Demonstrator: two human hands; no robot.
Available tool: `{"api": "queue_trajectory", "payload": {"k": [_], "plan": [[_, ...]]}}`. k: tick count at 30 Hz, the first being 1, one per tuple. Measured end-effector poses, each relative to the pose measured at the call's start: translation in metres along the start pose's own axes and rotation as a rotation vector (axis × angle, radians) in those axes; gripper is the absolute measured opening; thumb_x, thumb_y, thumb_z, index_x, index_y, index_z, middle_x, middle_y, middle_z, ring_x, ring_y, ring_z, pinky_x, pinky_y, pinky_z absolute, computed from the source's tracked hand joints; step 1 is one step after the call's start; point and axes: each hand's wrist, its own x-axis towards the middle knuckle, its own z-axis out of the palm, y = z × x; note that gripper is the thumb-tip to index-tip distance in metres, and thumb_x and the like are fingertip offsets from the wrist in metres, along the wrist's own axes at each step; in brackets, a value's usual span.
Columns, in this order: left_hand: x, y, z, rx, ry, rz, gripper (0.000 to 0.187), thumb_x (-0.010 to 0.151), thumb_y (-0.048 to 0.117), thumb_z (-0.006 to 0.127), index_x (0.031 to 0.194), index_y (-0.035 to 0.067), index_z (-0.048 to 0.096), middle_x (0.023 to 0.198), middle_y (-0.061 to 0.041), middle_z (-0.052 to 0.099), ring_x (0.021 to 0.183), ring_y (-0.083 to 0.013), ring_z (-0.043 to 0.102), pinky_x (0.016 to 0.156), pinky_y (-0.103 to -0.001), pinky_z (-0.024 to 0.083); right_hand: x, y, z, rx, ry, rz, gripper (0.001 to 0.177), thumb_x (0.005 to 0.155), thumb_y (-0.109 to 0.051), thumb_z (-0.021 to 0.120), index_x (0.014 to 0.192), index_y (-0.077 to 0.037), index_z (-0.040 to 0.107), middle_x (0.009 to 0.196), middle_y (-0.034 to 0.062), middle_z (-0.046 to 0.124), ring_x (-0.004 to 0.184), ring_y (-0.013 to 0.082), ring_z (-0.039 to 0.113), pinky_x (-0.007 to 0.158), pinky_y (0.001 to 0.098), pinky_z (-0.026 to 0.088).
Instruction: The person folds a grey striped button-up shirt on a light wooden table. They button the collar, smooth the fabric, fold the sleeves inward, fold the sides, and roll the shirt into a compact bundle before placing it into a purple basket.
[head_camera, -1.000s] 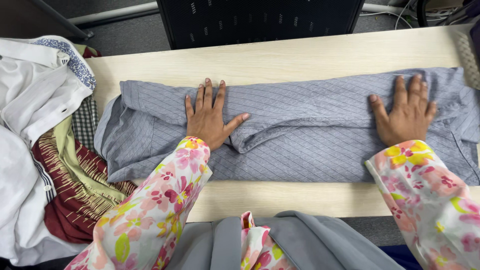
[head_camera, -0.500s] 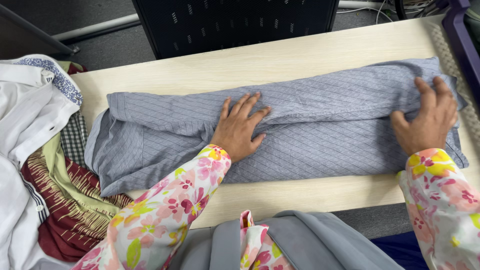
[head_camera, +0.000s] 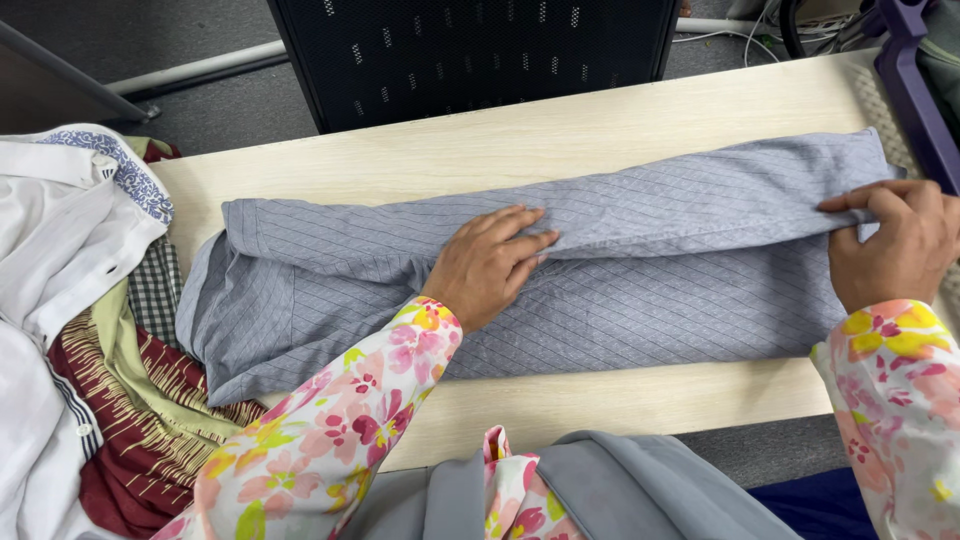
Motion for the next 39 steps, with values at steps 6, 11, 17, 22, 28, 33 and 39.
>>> {"api": "queue_trajectory", "payload": {"k": [6,11,17,22,28,33,39], "plan": [[-0.012,0.003,0.010,0.074,-0.112,0.006,0.038,0.101,0.033,0.053,0.137,0.028,0.064,0.156,-0.004,0.046,0.146,-0.0244,0.038,0.120,-0.049,0.027,0.017,-0.006,0.001,-0.071,-0.024,-0.061,0.037,0.085,0.006,0.061,0.101,-0.020,0.082,0.106,0.0060,0.067,0.105,0.0260,0.059,0.113,0.0424,0.041],[-0.010,0.003,0.006,0.048,-0.114,-0.019,0.042,0.101,0.044,0.053,0.136,0.024,0.063,0.153,-0.009,0.048,0.144,-0.0274,0.040,0.117,-0.050,0.029,0.091,-0.007,0.023,0.417,0.111,0.247,0.033,0.092,-0.021,0.074,0.114,0.001,0.065,0.108,0.0179,0.069,0.098,0.0298,0.062,0.079,0.0429,0.050],[0.013,-0.026,-0.008,-0.165,0.067,-0.331,0.051,0.103,0.052,0.047,0.132,0.014,0.063,0.132,-0.009,0.064,0.123,-0.0226,0.061,0.110,-0.045,0.045,0.166,0.050,0.077,-0.023,-0.540,0.567,0.066,0.110,-0.059,0.066,0.122,0.006,0.075,0.102,0.0300,0.078,0.085,0.0382,0.075,0.074,0.0463,0.058],[0.023,-0.062,-0.030,0.144,-0.207,-0.596,0.057,0.090,0.066,0.057,0.117,0.017,0.070,0.110,-0.005,0.066,0.112,-0.0208,0.061,0.108,-0.049,0.041,0.207,0.089,0.132,-0.525,-0.870,0.065,0.061,0.097,-0.072,0.057,0.118,-0.019,0.077,0.093,0.0136,0.080,0.074,0.0314,0.082,0.066,0.0379,0.066],[0.006,-0.081,-0.040,0.246,-0.048,-0.542,0.066,0.080,0.075,0.066,0.101,0.012,0.070,0.104,-0.008,0.062,0.109,-0.0257,0.054,0.097,-0.047,0.040,0.210,0.101,0.138,-0.247,-0.749,0.367,0.053,0.096,-0.064,0.061,0.116,-0.017,0.075,0.098,0.0149,0.074,0.080,0.0329,0.078,0.070,0.0399,0.063],[-0.009,-0.112,-0.038,0.178,0.016,-0.590,0.045,0.101,0.055,0.056,0.102,0.012,0.070,0.104,-0.007,0.064,0.106,-0.0273,0.057,0.098,-0.047,0.041,0.199,0.109,0.126,-0.071,-0.622,0.421,0.046,0.099,-0.054,0.065,0.120,-0.014,0.072,0.109,0.0178,0.069,0.094,0.0350,0.072,0.081,0.0428,0.059],[-0.023,-0.116,-0.021,0.193,0.194,-0.502,0.028,0.102,0.039,0.058,0.108,0.013,0.068,0.110,-0.008,0.063,0.109,-0.0295,0.056,0.100,-0.048,0.040,0.183,0.109,0.113,0.084,-0.462,0.420,0.038,0.103,-0.042,0.069,0.124,-0.009,0.068,0.122,0.0213,0.062,0.111,0.0375,0.064,0.093,0.0463,0.054]]}}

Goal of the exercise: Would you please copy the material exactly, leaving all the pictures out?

Task answer:
Demonstrator: two human hands; no robot.
Available tool: `{"api": "queue_trajectory", "payload": {"k": [_], "plan": [[_, ...]]}}`. k: tick count at 30 Hz, the first being 1, one per tuple. Measured end-effector poses, each relative to the pose measured at the call's start: translation in metres along the start pose's own axes and rotation as a rotation vector (axis × angle, radians) in those axes; gripper is the absolute measured opening; thumb_x, thumb_y, thumb_z, index_x, index_y, index_z, middle_x, middle_y, middle_z, ring_x, ring_y, ring_z, pinky_x, pinky_y, pinky_z absolute, computed from the source's tracked hand joints; step 1 is one step after the call's start; point and axes: each hand's wrist, its own x-axis towards the middle knuckle, its own z-axis out of the palm, y = z × x; note that gripper is the thumb-tip to index-tip distance in metres, and thumb_x and the like are fingertip offsets from the wrist in metres, along the wrist's own axes at each step; in brackets, a value's usual span.
Columns, in this order: left_hand: x, y, z, rx, ry, rz, gripper (0.000 to 0.187), thumb_x (-0.010 to 0.151), thumb_y (-0.048 to 0.117), thumb_z (-0.006 to 0.127), index_x (0.031 to 0.194), index_y (-0.035 to 0.067), index_z (-0.048 to 0.096), middle_x (0.023 to 0.198), middle_y (-0.061 to 0.041), middle_z (-0.052 to 0.099), ring_x (0.021 to 0.183), ring_y (-0.083 to 0.013), ring_z (-0.043 to 0.102), pinky_x (0.016 to 0.156), pinky_y (-0.103 to -0.001), pinky_z (-0.024 to 0.083); right_hand: x, y, z, rx, ry, rz, gripper (0.001 to 0.177), thumb_x (0.005 to 0.155), thumb_y (-0.109 to 0.051), thumb_z (-0.021 to 0.120), index_x (0.014 to 0.192), index_y (-0.077 to 0.037), index_z (-0.040 to 0.107), middle_x (0.009 to 0.196), middle_y (-0.034 to 0.062), middle_z (-0.046 to 0.124), ring_x (-0.004 to 0.184), ring_y (-0.013 to 0.082), ring_z (-0.039 to 0.113), pinky_x (-0.007 to 0.158), pinky_y (0.001 to 0.098), pinky_z (-0.026 to 0.088).
Instruction: The person folds a grey striped button-up shirt on a light wooden table. They button the collar, smooth the fabric, fold the sleeves inward, fold the sides, and roll the shirt into a compact bundle before placing it into a purple basket.
[head_camera, -1.000s] 
[head_camera, -0.500s] 
[head_camera, +0.000s] 
Motion for the next 39 steps, with values at steps 6, 11, 17, 22, 28, 33 and 39.
>>> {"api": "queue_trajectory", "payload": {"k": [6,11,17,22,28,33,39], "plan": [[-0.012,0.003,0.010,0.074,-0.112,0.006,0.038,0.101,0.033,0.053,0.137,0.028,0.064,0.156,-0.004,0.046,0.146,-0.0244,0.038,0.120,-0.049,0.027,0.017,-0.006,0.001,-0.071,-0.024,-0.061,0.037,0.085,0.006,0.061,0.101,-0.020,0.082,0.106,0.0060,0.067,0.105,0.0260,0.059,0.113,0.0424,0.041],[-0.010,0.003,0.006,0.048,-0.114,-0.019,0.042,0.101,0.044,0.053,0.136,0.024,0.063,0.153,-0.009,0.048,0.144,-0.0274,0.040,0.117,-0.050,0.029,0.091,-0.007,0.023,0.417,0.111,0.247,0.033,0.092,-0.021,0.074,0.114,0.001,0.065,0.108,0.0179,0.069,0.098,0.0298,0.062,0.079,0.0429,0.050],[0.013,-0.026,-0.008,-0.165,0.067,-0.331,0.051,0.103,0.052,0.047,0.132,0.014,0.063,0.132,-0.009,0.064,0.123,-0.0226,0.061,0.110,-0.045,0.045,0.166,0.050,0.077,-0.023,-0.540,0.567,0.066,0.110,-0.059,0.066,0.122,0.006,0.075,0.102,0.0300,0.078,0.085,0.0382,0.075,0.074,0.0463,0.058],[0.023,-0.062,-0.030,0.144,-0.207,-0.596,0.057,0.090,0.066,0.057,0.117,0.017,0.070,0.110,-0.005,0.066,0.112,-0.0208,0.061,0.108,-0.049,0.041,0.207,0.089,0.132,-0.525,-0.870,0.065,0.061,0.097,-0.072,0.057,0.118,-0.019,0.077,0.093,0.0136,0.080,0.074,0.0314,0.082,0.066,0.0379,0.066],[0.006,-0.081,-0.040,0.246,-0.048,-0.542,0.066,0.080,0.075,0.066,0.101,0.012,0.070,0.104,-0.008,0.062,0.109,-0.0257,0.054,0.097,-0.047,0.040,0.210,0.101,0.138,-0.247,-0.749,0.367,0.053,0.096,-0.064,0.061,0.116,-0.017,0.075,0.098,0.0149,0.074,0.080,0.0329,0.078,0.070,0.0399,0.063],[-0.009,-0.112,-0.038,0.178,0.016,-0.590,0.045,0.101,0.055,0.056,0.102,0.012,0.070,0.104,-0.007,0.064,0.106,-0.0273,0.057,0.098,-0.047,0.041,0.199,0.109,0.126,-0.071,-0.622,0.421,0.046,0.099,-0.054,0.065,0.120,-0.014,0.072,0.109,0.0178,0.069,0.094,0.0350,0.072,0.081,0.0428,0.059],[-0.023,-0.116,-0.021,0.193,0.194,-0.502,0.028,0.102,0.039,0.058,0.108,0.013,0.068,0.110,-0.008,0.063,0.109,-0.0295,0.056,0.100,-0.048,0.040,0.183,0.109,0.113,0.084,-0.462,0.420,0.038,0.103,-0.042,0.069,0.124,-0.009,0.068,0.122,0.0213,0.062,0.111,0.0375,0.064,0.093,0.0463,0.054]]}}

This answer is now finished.